● **Task**
Exclude the pictures, then repeat the remaining data exactly.

Extracted information below:

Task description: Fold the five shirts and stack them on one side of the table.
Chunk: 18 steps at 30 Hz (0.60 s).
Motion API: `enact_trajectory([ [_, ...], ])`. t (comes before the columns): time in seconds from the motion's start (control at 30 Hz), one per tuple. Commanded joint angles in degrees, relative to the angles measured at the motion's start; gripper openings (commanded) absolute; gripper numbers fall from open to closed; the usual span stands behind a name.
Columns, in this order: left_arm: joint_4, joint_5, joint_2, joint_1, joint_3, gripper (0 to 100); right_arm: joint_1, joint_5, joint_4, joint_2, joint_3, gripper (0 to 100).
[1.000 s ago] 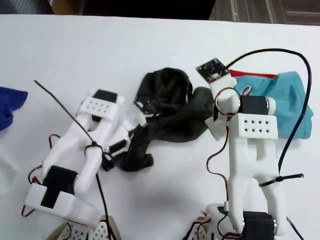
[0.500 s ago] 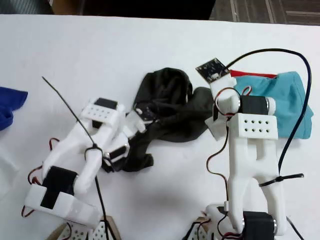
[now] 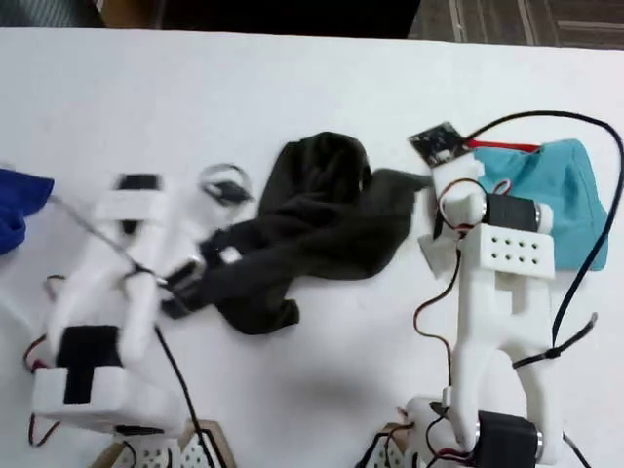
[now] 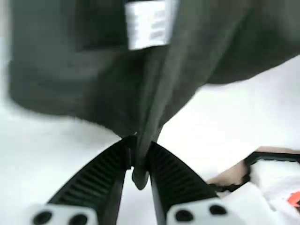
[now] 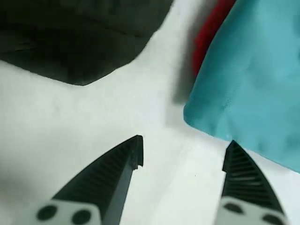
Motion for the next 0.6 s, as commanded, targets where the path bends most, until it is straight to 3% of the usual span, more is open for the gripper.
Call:
enact_trajectory([
  [0.0, 2.1, -5.5, -2.9, -9.5, -4.0, 3, -0.5, -2.9, -2.8, -2.2, -0.5, 28.0],
  [0.23, 1.6, -7.8, -2.6, -13.2, -2.2, 3, -12.3, -15.6, -11.3, -1.4, -1.7, 28.0],
  [0.37, 1.6, -7.6, -2.5, -13.2, -2.2, 3, -18.2, -16.0, -15.5, 5.9, -3.2, 28.0],
  [0.57, -1.6, -7.6, -2.6, -13.0, 3.3, 3, -18.3, -16.0, -16.7, 21.9, -13.7, 28.0],
])
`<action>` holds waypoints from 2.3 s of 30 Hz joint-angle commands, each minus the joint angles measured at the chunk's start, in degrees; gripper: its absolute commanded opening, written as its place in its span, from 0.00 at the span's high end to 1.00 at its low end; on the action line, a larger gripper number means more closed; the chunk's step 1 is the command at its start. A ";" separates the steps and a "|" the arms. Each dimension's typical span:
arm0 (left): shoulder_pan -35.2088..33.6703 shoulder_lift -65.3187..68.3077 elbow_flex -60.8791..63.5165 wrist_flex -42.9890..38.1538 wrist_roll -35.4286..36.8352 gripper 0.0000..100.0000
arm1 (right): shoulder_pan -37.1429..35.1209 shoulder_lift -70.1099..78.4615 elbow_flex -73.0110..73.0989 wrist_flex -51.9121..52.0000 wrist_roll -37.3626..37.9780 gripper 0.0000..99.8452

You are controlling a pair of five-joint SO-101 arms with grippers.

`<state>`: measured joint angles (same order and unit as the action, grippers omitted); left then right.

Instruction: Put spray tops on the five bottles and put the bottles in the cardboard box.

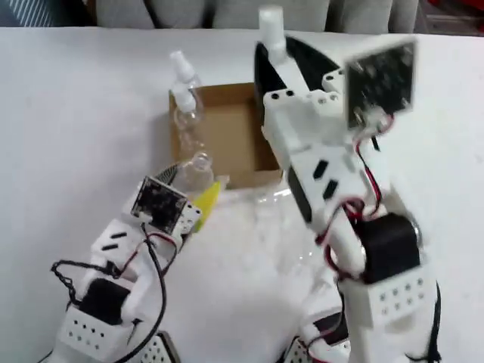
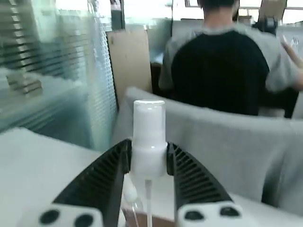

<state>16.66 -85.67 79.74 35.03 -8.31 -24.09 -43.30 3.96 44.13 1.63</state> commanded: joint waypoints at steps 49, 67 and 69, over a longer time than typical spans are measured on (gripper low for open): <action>2.42 -19.21 6.86 -3.52 14.24 0.98 | -16.48 -8.66 32.09 -41.45 -6.24 0.99; 2.42 -19.21 6.86 -3.52 14.24 0.98 | -16.75 -13.41 33.14 -41.01 -6.24 0.99; 2.42 -19.21 6.86 -3.52 14.24 0.98 | -16.84 -14.46 33.23 -40.92 -6.24 0.99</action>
<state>18.59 -104.13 87.21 33.54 5.58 -40.18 -55.87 37.54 4.04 -4.97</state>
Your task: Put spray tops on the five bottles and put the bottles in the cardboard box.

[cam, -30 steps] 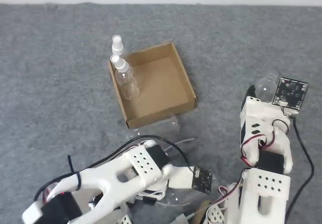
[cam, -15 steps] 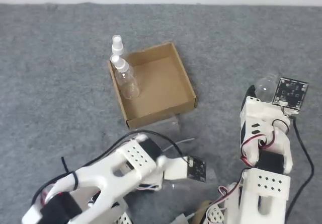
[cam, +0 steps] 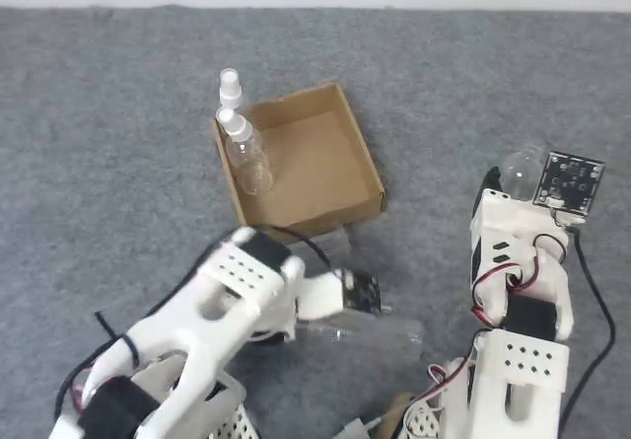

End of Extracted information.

● **Result**
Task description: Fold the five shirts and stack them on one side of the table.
Chunk: 18 steps at 30 Hz (0.60 s).
Motion API: `enact_trajectory([ [_, ...], ])`. t (comes before the columns): time in seconds from the motion's start (control at 30 Hz), one per tuple. Commanded joint angles in degrees, relative to the angles measured at the motion's start; gripper openings (commanded) absolute; gripper numbers fall from open to closed; the usual span stands behind a name.
Columns, in this order: left_arm: joint_4, joint_5, joint_2, joint_1, joint_3, gripper (0 to 100); right_arm: joint_1, joint_5, joint_4, joint_2, joint_3, gripper (0 to 100).
[1.000 s ago] 
[0.500 s ago] 
[now] 
[now] 
[now] 
Motion for the next 0.6 s, as commanded, targets where the path bends most, until it is straight to 3% of the usual span, more is open for the gripper.
Call:
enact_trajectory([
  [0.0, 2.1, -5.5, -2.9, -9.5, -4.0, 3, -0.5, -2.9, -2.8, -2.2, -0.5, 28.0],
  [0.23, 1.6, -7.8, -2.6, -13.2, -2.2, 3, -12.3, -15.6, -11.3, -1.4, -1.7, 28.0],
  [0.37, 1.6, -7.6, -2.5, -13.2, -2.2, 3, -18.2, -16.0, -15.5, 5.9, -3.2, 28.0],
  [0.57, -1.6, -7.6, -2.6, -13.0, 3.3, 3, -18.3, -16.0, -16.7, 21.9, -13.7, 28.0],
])
`<action>` holds waypoints from 2.3 s of 30 Hz joint-angle commands, each minus the joint angles measured at the chunk's start, in degrees; gripper: its absolute commanded opening, written as its place in its span, from 0.00 at the span's high end to 1.00 at its low end; on the action line, a larger gripper number means more closed; the chunk's step 1 is the command at its start. A ";" separates the steps and a "|" the arms. Each dimension's typical span:
arm0 (left): shoulder_pan -35.2088..33.6703 shoulder_lift -65.3187..68.3077 elbow_flex -60.8791..63.5165 wrist_flex -42.9890..38.1538 wrist_roll -35.4286..36.8352 gripper 0.0000..100.0000
arm1 (right): shoulder_pan -37.1429..35.1209 shoulder_lift -70.1099..78.4615 elbow_flex -73.0110..73.0989 wrist_flex -51.9121..52.0000 wrist_roll -37.3626..37.9780 gripper 0.0000..99.8452

You are controlling a pair of five-joint SO-101 arms with grippers.

`<state>`: measured joint angles (same order and unit as the action, grippers omitted); left then right.

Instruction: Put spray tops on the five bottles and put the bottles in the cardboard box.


<state>16.66 -85.67 79.74 35.03 -8.31 -24.09 -43.30 3.96 44.13 1.63</state> commanded: joint waypoints at steps 49, 67 and 69, over a longer time than typical spans are measured on (gripper low for open): <action>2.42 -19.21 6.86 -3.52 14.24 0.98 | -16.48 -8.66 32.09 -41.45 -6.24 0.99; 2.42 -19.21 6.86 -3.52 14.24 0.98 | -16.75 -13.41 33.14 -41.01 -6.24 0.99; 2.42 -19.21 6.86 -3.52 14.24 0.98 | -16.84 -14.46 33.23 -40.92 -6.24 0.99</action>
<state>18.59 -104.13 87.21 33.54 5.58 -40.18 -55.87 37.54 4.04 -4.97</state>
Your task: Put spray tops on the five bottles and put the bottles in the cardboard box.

[cam, -30 steps] 
[cam, -15 steps] 
[cam, +0 steps] 

There is no more to add to the answer.